TRENTON - While some activists will gather this weekend to commemorate the loss of American lives in Iraq after three years of war, others in New Jersey will focus on violence here.
Members of the Million Mom March and Ceasefire NJ will hold a rally in Trenton tomorrow to drum home the message that while New Jersey has some of the strictest gun-control laws in the nation, shooting deaths in its major cities surged last year.
Activists say many of the weapons come from out of state, including Pennsylvania. The rally will end with a march across the "Trenton Makes, The World Takes" bridge to Morrisville in Bucks County.
"We think that it's entirely appropriate that this rally and march will be across a bridge between Pennsylvania and New Jersey, because it's across such bridges that guns come into our state that devastate our communities," said Bryan Miller, director of Ceasefire NJ. "It's an easy trip across the river."
In recent years, Congress has restricted the details on gun tracing that the federal Bureau of Alcohol, Tobacco, Firearms and Explosives may share with the public. Assemblyman Reed Gusciora (D., Mercer), a prosecutor in Trenton Municipal Court, has introduced legislation that would require the New Jersey attorney general to begin compiling that data.
A related bill by Assemblyman Richard Merkt (R., Morris) cites 1992-98 federal figures indicating that 80 percent of guns confiscated in crimes in the Garden State had been smuggled in from other states.
Of the 252 guns that could be traced to their original point of sale after being used in Camden County crimes in 2003-04, 36 percent came from Pennsylvania, prosecutors said.
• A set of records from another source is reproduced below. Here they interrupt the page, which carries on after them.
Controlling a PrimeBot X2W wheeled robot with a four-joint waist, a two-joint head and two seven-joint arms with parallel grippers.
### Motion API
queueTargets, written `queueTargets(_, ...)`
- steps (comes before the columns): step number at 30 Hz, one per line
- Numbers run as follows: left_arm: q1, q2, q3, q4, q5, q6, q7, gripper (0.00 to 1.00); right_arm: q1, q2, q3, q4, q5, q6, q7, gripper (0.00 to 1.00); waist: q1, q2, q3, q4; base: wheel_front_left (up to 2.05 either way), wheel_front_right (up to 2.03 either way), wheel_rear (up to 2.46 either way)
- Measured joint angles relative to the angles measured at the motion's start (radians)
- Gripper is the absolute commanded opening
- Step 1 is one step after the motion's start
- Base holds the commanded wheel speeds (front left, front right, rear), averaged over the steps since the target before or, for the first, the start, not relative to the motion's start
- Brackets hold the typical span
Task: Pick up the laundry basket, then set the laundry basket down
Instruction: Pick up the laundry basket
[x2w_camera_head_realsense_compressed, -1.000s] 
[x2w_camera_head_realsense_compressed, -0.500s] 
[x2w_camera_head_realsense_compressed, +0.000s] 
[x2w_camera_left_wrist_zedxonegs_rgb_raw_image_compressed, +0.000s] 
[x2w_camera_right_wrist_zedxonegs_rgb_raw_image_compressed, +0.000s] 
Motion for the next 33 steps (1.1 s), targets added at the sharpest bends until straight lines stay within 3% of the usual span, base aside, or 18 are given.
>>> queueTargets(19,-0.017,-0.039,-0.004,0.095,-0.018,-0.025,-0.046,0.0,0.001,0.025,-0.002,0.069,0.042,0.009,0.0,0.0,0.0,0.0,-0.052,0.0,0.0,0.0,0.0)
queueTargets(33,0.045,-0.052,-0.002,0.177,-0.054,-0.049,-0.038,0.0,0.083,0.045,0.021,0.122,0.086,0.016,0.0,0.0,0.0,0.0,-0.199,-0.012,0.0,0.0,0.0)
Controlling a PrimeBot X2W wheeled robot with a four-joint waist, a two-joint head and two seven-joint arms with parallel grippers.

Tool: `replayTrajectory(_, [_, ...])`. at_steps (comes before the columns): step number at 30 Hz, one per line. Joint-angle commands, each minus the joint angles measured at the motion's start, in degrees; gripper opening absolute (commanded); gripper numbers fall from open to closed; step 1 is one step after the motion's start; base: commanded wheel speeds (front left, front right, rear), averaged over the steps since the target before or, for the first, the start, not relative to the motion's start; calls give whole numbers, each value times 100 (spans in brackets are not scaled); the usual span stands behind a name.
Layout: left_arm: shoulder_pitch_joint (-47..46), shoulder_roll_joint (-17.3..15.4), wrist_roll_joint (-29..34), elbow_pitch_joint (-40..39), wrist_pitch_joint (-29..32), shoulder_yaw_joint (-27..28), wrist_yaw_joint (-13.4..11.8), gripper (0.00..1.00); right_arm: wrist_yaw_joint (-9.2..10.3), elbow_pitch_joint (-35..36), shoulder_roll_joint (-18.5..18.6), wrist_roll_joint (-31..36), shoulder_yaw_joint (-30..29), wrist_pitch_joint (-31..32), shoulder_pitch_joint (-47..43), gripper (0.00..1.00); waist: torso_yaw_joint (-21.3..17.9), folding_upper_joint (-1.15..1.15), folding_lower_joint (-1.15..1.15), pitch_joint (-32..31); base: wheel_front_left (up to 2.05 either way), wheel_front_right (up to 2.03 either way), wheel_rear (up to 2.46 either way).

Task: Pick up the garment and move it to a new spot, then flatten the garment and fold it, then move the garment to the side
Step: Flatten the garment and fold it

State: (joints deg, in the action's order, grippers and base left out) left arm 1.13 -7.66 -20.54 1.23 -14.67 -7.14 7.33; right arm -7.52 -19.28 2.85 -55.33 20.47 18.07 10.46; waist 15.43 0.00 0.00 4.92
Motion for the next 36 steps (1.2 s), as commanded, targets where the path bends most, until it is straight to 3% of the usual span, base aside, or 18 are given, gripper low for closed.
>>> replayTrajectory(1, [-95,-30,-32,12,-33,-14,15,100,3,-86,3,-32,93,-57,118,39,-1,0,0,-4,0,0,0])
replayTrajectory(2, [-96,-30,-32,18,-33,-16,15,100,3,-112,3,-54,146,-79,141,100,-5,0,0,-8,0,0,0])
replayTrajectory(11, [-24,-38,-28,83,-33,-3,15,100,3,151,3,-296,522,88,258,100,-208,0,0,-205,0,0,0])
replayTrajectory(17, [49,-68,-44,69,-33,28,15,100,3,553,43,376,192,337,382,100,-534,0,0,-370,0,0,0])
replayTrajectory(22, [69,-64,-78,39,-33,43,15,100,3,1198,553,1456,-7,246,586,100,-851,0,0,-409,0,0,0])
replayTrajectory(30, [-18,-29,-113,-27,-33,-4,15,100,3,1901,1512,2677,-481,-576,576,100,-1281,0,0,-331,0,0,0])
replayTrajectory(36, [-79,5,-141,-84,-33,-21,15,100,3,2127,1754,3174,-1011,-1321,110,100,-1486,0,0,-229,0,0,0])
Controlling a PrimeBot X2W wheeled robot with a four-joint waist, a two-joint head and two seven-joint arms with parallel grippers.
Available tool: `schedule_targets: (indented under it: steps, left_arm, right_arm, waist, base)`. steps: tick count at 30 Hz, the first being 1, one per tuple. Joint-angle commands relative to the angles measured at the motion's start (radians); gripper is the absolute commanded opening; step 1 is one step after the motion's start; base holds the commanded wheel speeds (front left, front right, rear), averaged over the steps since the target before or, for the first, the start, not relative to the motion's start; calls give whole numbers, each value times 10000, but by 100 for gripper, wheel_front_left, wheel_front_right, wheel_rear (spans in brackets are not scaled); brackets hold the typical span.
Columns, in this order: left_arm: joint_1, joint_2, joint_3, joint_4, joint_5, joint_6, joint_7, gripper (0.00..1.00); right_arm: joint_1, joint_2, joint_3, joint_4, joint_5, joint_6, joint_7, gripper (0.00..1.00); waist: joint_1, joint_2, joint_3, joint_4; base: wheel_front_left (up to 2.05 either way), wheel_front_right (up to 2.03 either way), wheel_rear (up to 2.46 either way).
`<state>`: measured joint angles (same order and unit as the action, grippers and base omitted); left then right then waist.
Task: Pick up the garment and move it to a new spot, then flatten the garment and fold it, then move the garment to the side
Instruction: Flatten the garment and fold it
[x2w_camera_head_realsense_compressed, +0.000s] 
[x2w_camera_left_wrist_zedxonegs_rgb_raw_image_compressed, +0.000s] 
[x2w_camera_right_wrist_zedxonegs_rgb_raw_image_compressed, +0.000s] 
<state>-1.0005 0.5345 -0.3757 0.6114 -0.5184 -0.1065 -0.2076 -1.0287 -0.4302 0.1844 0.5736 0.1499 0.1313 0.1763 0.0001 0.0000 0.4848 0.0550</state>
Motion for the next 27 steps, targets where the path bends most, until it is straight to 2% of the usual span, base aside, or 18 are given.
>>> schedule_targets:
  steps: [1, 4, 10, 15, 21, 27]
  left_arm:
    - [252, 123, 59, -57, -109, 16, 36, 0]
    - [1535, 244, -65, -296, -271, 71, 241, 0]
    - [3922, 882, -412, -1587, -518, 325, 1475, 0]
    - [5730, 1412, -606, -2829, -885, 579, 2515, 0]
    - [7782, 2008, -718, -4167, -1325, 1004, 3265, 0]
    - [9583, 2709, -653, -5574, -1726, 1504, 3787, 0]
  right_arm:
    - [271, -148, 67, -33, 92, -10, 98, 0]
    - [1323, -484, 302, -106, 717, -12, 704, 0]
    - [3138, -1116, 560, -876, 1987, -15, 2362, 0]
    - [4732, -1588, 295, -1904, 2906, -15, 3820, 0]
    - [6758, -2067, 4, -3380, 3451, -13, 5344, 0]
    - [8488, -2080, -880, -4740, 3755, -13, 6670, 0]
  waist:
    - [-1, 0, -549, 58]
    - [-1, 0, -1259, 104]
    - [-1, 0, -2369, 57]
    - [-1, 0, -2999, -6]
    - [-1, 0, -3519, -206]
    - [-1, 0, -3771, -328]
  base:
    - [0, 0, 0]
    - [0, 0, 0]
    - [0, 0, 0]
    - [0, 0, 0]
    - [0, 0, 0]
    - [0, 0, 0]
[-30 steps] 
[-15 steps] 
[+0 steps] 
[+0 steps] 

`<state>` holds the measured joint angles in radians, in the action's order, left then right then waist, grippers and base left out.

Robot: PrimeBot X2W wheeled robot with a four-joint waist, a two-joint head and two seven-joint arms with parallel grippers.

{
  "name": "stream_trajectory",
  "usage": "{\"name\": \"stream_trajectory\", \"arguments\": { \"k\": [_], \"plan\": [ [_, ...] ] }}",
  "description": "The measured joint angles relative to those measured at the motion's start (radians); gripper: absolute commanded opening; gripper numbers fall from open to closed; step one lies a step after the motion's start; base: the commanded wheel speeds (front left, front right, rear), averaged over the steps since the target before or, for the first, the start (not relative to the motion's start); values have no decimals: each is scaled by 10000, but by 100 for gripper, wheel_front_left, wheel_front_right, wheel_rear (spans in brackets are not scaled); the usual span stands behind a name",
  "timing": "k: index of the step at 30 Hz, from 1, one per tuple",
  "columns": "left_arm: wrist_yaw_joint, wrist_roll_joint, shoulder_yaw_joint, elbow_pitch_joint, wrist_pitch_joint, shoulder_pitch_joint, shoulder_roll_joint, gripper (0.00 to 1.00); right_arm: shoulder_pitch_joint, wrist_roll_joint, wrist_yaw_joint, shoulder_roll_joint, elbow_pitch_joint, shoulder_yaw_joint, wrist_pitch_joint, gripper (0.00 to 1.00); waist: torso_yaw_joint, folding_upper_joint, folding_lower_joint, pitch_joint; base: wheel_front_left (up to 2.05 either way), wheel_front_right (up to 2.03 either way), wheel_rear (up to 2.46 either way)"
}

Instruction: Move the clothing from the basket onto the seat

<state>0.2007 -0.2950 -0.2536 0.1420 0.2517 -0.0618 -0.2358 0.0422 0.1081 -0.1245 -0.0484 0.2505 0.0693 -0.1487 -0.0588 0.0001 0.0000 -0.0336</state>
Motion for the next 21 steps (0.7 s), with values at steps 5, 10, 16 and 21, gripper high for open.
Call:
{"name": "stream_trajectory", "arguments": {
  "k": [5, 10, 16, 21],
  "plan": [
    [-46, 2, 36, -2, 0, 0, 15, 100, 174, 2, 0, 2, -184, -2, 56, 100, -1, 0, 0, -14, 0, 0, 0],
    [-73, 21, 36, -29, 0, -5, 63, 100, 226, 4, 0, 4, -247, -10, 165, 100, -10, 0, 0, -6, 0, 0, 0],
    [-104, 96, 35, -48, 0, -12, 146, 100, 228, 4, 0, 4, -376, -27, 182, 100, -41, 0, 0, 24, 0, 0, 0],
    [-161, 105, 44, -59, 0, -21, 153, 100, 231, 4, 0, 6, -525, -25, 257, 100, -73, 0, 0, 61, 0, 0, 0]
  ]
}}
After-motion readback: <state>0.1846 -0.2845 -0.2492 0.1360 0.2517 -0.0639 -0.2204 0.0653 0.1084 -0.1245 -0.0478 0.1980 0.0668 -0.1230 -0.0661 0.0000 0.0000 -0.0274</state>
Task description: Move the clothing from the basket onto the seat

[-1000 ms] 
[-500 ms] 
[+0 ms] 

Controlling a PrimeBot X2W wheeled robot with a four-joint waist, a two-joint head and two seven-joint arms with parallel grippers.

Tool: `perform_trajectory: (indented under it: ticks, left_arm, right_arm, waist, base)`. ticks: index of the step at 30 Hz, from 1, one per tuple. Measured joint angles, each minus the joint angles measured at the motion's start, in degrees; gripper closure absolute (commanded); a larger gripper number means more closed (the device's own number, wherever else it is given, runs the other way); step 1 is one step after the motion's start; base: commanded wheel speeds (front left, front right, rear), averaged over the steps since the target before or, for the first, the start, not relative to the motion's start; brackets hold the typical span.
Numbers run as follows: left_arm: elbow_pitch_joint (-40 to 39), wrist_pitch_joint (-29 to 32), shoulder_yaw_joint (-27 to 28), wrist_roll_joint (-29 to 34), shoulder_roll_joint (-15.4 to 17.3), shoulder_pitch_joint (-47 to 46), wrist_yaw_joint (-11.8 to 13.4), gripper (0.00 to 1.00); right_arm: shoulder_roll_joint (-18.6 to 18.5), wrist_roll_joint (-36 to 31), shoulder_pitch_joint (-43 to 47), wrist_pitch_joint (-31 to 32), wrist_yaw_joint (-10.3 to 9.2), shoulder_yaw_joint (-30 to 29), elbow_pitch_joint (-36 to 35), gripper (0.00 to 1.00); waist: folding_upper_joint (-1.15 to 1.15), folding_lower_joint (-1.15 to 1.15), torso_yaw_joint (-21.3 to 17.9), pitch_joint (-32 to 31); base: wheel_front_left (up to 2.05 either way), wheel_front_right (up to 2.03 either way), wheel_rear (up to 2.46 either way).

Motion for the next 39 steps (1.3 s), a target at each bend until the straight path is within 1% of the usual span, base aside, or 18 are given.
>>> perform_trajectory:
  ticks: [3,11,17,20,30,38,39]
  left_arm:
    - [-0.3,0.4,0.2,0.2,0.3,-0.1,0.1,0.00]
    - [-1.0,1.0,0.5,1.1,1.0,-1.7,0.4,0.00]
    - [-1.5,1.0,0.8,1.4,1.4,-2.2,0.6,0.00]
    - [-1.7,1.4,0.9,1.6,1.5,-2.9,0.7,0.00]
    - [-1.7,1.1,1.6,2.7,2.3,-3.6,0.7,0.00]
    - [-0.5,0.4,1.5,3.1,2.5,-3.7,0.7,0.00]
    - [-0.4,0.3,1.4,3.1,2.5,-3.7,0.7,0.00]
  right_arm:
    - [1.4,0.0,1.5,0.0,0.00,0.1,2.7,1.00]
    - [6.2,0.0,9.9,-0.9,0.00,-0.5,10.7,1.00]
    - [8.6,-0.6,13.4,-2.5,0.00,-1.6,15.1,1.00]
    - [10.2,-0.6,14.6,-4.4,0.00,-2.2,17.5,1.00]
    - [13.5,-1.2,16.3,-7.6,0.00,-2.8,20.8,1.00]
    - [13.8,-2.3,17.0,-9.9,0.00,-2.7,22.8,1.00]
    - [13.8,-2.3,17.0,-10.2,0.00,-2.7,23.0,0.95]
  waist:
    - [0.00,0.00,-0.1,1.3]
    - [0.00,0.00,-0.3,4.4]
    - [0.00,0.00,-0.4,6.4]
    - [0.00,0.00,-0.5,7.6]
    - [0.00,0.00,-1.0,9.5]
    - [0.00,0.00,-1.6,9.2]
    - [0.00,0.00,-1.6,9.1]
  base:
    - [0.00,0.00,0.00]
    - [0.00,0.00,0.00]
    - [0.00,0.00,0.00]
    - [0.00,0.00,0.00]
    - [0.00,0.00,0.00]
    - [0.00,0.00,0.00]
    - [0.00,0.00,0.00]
About 14 percent came from the Garden State, with the balance coming from the Carolinas, Florida, Virginia and Georgia.
“The federal government has abdicated its responsibility in guns coming up through the border,” Gusciora said yesterday. “New Jersey should at least track to find out which states these guns are coming from.”
Andrew Arulanandam, a spokesman with the National Rifle Association, said that although he had not seen Gusciora’s legislation, efforts to focus on legal gun purchases were misplaced.
“A vast majority of firearms used in crime are obtained in the black market,” Arulanandam said. “The key is to strictly prosecute anyone who breaks the law, especially firearms law. If there’s anyone involved in illegal gun trade, prosecute them.”
But Attorney General Zulima Farber’s office said tracing gun origins was an important public-policy effort. To that end, Farber said in an interview this week, state police have begun an initiative in Camden to intensify investigations at crime scenes where a gun has been used.